-- Opening Marker --
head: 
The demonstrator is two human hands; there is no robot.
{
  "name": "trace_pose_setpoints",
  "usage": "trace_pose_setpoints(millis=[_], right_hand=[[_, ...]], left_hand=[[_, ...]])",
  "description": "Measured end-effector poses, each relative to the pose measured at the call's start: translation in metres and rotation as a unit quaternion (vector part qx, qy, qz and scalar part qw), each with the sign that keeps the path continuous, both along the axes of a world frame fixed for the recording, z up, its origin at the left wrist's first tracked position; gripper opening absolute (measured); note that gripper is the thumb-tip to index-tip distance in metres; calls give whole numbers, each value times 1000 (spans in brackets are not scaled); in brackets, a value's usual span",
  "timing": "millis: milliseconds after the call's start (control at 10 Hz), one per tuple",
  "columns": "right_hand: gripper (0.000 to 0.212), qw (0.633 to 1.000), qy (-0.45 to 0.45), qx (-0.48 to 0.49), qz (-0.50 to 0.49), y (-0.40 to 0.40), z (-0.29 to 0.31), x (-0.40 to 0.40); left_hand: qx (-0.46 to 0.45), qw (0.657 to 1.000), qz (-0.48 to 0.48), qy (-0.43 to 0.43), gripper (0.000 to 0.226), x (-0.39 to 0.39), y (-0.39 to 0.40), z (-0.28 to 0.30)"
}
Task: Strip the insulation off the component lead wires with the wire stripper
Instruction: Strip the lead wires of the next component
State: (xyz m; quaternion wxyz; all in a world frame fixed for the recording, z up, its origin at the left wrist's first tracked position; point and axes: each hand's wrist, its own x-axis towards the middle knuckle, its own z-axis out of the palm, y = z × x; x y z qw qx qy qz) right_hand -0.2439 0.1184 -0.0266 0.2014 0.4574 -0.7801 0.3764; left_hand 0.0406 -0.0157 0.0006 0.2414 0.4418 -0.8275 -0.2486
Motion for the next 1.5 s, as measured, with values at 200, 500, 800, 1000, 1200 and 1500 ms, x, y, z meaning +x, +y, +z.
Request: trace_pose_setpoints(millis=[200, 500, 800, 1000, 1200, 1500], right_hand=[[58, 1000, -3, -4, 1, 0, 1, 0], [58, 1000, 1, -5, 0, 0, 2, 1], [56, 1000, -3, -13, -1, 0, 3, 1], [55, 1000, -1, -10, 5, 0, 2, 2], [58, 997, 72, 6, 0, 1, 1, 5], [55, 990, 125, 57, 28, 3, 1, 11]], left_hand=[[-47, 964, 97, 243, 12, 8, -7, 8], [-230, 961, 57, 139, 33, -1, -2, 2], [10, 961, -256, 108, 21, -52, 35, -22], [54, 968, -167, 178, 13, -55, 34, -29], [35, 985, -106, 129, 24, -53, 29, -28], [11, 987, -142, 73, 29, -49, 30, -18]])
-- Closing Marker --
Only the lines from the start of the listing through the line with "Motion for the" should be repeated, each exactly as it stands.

* [Task result]:
head: 
The demonstrator is two human hands; there is no robot.
{
  "name": "trace_pose_setpoints",
  "usage": "trace_pose_setpoints(millis=[_], right_hand=[[_, ...]], left_hand=[[_, ...]])",
  "description": "Measured end-effector poses, each relative to the pose measured at the call's start: translation in metres and rotation as a unit quaternion (vector part qx, qy, qz and scalar part qw), each with the sign that keeps the path continuous, both along the axes of a world frame fixed for the recording, z up, its origin at the left wrist's first tracked position; gripper opening absolute (measured); note that gripper is the thumb-tip to index-tip distance in metres; calls give whole numbers, each value times 1000 (spans in brackets are not scaled); in brackets, a value's usual span",
  "timing": "millis: milliseconds after the call's start (control at 10 Hz), one per tuple",
  "columns": "right_hand: gripper (0.000 to 0.212), qw (0.633 to 1.000), qy (-0.45 to 0.45), qx (-0.48 to 0.49), qz (-0.50 to 0.49), y (-0.40 to 0.40), z (-0.29 to 0.31), x (-0.40 to 0.40); left_hand: qx (-0.46 to 0.45), qw (0.657 to 1.000), qz (-0.48 to 0.48), qy (-0.43 to 0.43), gripper (0.000 to 0.226), x (-0.39 to 0.39), y (-0.39 to 0.40), z (-0.28 to 0.30)"
}
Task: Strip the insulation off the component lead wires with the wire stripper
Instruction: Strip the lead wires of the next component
State: (xyz m; quaternion wxyz; all in a world frame fixed for the recording, z up, its origin at the left wrist's first tracked position; point and axes: each hand's wrist, its own x-axis towards the middle knuckle, its own z-axis out of the palm, y = z × x; x y z qw qx qy qz) right_hand -0.2439 0.1184 -0.0266 0.2014 0.4574 -0.7801 0.3764; left_hand 0.0406 -0.0157 0.0006 0.2414 0.4418 -0.8275 -0.2486
Motion for the next 1.5 s, as measured, with values at 200, 500, 800, 1000, 1200 and 1500 ms, x, y, z meaning +x, +y, +z.

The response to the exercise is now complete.